* _Task to carry out_: Could you restate every entry word for word, leaving the pictures out?

* _Data to process_:
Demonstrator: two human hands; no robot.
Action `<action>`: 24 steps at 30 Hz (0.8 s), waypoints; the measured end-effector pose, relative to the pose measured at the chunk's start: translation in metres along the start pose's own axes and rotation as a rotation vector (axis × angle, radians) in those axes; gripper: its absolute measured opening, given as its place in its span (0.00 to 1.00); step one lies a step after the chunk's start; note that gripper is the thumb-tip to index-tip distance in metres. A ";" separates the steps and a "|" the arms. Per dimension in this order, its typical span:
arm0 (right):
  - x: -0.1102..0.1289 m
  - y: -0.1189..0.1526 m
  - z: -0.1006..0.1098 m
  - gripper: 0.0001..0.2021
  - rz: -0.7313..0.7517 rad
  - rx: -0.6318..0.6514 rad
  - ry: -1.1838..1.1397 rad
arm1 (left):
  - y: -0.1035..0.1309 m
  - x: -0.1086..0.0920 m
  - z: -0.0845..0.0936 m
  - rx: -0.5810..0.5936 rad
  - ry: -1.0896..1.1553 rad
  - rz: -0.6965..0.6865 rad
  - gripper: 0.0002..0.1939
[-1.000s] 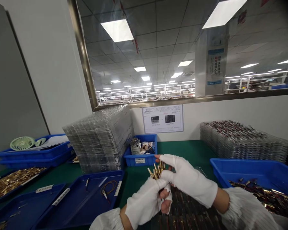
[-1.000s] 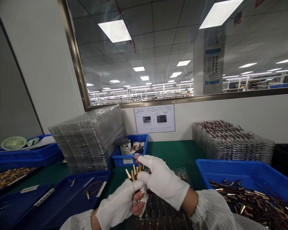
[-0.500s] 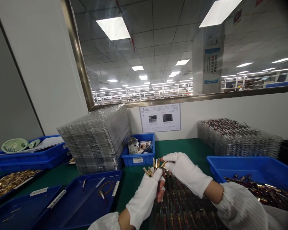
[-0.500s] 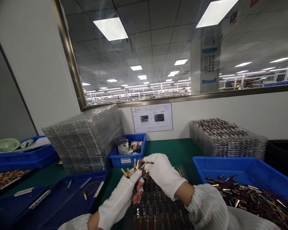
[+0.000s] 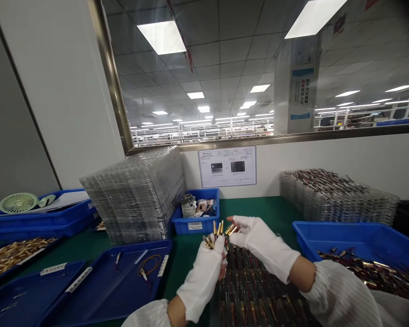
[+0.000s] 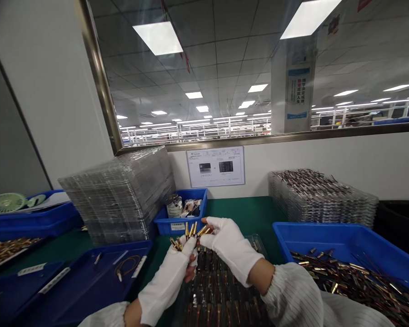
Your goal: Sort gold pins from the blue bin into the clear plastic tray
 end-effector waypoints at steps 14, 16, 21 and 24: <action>0.011 -0.003 0.015 0.04 -0.029 0.026 0.319 | -0.001 -0.004 0.008 -0.020 -0.198 -0.051 0.12; 0.013 -0.004 0.020 0.04 -0.039 0.025 0.344 | -0.001 -0.003 0.008 -0.031 -0.186 -0.052 0.12; 0.020 -0.008 0.030 0.04 0.019 0.011 0.355 | -0.006 0.000 0.011 -0.048 -0.158 -0.050 0.13; 0.025 -0.008 0.039 0.04 0.044 -0.025 0.360 | -0.007 -0.004 0.012 -0.066 -0.099 -0.047 0.13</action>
Point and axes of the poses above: each hand's wrist, its own y-axis away from the middle knuckle, its own z-axis out of the back of the hand, x = y × z, the point moved 8 cm from there along -y, towards the middle knuckle, and after that the axes turned 8 degrees about x, right-handed, at the moved point
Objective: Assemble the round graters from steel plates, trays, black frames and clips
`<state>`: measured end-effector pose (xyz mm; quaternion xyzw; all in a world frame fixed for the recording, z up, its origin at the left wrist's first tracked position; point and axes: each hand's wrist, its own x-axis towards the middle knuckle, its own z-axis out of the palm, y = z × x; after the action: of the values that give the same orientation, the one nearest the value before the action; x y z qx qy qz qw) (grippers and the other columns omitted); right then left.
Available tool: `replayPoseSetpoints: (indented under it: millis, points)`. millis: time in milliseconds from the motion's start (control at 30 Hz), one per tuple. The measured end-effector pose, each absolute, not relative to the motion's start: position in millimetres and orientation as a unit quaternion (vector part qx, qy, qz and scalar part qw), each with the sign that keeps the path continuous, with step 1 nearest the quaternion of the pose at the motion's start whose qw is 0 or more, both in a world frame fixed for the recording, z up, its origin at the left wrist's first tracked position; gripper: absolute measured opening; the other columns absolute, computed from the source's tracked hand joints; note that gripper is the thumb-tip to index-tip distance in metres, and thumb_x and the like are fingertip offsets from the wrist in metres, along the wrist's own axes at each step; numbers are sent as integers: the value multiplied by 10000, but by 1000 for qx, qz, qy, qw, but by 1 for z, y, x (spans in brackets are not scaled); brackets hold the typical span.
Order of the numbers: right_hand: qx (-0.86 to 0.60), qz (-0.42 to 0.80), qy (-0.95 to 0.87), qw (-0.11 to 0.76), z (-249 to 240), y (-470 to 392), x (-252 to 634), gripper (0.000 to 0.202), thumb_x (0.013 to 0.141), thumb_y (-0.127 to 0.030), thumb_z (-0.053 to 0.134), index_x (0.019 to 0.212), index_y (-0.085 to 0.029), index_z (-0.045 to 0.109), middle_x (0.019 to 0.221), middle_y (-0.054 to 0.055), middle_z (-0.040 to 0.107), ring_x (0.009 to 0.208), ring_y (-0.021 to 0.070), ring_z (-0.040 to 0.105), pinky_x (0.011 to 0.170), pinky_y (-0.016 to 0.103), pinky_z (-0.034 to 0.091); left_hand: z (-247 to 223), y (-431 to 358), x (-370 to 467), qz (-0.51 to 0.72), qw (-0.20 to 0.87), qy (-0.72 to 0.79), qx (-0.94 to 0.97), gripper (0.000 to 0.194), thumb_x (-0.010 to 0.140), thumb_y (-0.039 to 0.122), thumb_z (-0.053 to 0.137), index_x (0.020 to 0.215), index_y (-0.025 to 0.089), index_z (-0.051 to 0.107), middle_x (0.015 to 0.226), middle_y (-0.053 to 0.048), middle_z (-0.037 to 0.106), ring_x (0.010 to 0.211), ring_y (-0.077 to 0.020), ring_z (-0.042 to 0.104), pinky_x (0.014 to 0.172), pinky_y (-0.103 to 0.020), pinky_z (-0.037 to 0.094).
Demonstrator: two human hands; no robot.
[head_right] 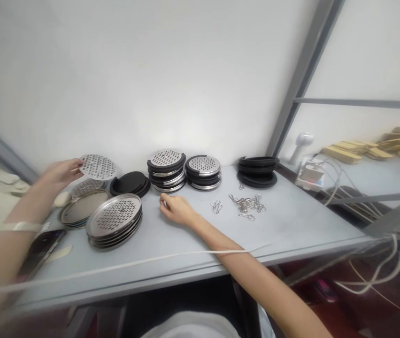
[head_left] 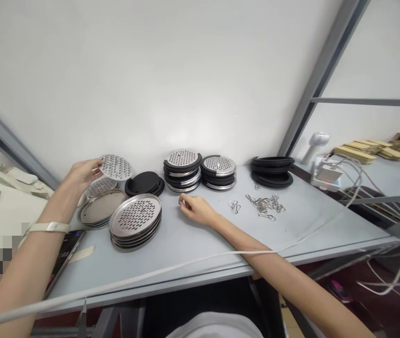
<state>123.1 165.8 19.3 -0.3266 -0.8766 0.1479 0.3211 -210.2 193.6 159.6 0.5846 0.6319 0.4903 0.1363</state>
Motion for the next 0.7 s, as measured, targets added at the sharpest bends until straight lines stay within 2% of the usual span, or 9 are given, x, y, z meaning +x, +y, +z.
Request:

* _Solution to this exercise_:
Demonstrator: two human hands; no robot.
Action `<action>`: 24 steps at 30 Hz (0.8 s), waypoints; the measured end-effector pose, relative to the pose measured at the chunk's start: translation in metres along the start pose's own axes and rotation as a rotation vector (axis × angle, radians) in those axes; gripper: its absolute measured opening, given as its place in its span (0.00 to 1.00); step one lies a step after the chunk's start; note that gripper is the thumb-tip to index-tip distance in metres. A ";" separates the steps and a "|" the arms. Per dimension in this order, its typical span:
arm0 (right):
  - x: -0.1102..0.1289 m
  - y: -0.1189..0.1526 m
  - z: -0.1006..0.1098 m
  - gripper: 0.0001..0.2021
  - rz: -0.7313..0.7517 rad
  - rx: -0.6318..0.6514 rad
  - ry: -1.1838..1.1397 rad
arm1 (left):
  - y: -0.1035..0.1309 m
  - x: -0.1086..0.0920 m
  - z: -0.0845..0.0936 m
  - rx: -0.5810..0.5936 rad
  - ry: -1.0896..1.1553 rad
  - rz: -0.6965..0.6865 rad
  - gripper: 0.0002..0.1939
[-1.000s] 
[-1.000s] 
[-0.500s] 
[-0.500s] 
[+0.000s] 
[+0.000s] 
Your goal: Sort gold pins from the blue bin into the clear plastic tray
 end-effector waypoints at steps 14, 16, 21 and 24: <action>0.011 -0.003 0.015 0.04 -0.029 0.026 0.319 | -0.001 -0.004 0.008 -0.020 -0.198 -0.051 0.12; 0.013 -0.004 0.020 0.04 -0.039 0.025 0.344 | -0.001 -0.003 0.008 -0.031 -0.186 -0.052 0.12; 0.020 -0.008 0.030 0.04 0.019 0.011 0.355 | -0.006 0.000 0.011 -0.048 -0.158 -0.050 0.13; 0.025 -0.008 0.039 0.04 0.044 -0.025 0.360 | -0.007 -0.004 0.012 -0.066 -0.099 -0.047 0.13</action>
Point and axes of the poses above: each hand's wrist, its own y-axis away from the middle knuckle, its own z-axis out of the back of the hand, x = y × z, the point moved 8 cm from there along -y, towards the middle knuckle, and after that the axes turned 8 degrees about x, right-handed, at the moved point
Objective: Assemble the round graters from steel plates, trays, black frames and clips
`<state>`: measured end-effector pose (xyz mm; quaternion xyzw; all in a world frame fixed for the recording, z up, its origin at the left wrist's first tracked position; point and axes: each hand's wrist, its own x-axis towards the middle knuckle, its own z-axis out of the palm, y = z × x; after the action: of the values that give the same orientation, the one nearest the value before the action; x y z qx qy qz qw) (grippers and the other columns omitted); right then left.
Available tool: `replayPoseSetpoints: (indented under it: millis, points)`. millis: time in milliseconds from the motion's start (control at 30 Hz), one per tuple. The measured end-effector pose, each absolute, not relative to the motion's start: position in millimetres and orientation as a unit quaternion (vector part qx, qy, qz and scalar part qw), each with the sign that keeps the path continuous, with step 1 nearest the quaternion of the pose at the motion's start whose qw is 0 or more, both in a world frame fixed for the recording, z up, its origin at the left wrist's first tracked position; gripper: absolute measured opening; the other columns absolute, computed from the source's tracked hand joints; note that gripper is the thumb-tip to index-tip distance in metres, and thumb_x and the like are fingertip offsets from the wrist in metres, along the wrist's own axes at each step; numbers are sent as integers: the value multiplied by 10000, but by 1000 for qx, qz, qy, qw, but by 1 for z, y, x (spans in brackets are not scaled); brackets hold the typical span.
Order of the numbers: right_hand: qx (-0.86 to 0.60), qz (-0.42 to 0.80), qy (-0.95 to 0.87), qw (-0.11 to 0.76), z (-249 to 240), y (-470 to 392), x (-252 to 634), gripper (0.000 to 0.202), thumb_x (0.013 to 0.141), thumb_y (-0.127 to 0.030), thumb_z (-0.053 to 0.134), index_x (0.019 to 0.212), index_y (-0.085 to 0.029), index_z (-0.045 to 0.109), middle_x (0.019 to 0.221), middle_y (-0.054 to 0.055), middle_z (-0.040 to 0.107), ring_x (0.009 to 0.208), ring_y (-0.021 to 0.070), ring_z (-0.040 to 0.105), pinky_x (0.011 to 0.170), pinky_y (-0.016 to 0.103), pinky_z (-0.034 to 0.091); left_hand: z (-247 to 223), y (-431 to 358), x (-370 to 467), qz (-0.51 to 0.72), qw (-0.20 to 0.87), qy (-0.72 to 0.79), qx (-0.94 to 0.97), gripper (0.000 to 0.194), thumb_x (-0.010 to 0.140), thumb_y (-0.039 to 0.122), thumb_z (-0.053 to 0.137), index_x (0.020 to 0.215), index_y (-0.025 to 0.089), index_z (-0.051 to 0.107), middle_x (0.015 to 0.226), middle_y (-0.053 to 0.048), middle_z (-0.037 to 0.106), ring_x (0.010 to 0.211), ring_y (-0.077 to 0.020), ring_z (-0.042 to 0.104), pinky_x (0.014 to 0.172), pinky_y (-0.103 to 0.020), pinky_z (-0.037 to 0.094).
Demonstrator: two human hands; no robot.
[head_right] 
[head_left] 
<state>123.1 165.8 19.3 -0.3266 -0.8766 0.1479 0.3211 -210.2 193.6 159.6 0.5846 0.6319 0.4903 0.1363</state>
Motion for the next 0.7 s, as measured, targets added at the sharpest bends until straight lines stay within 2% of the usual span, or 9 are given, x, y, z meaning +x, +y, +z.
Request:

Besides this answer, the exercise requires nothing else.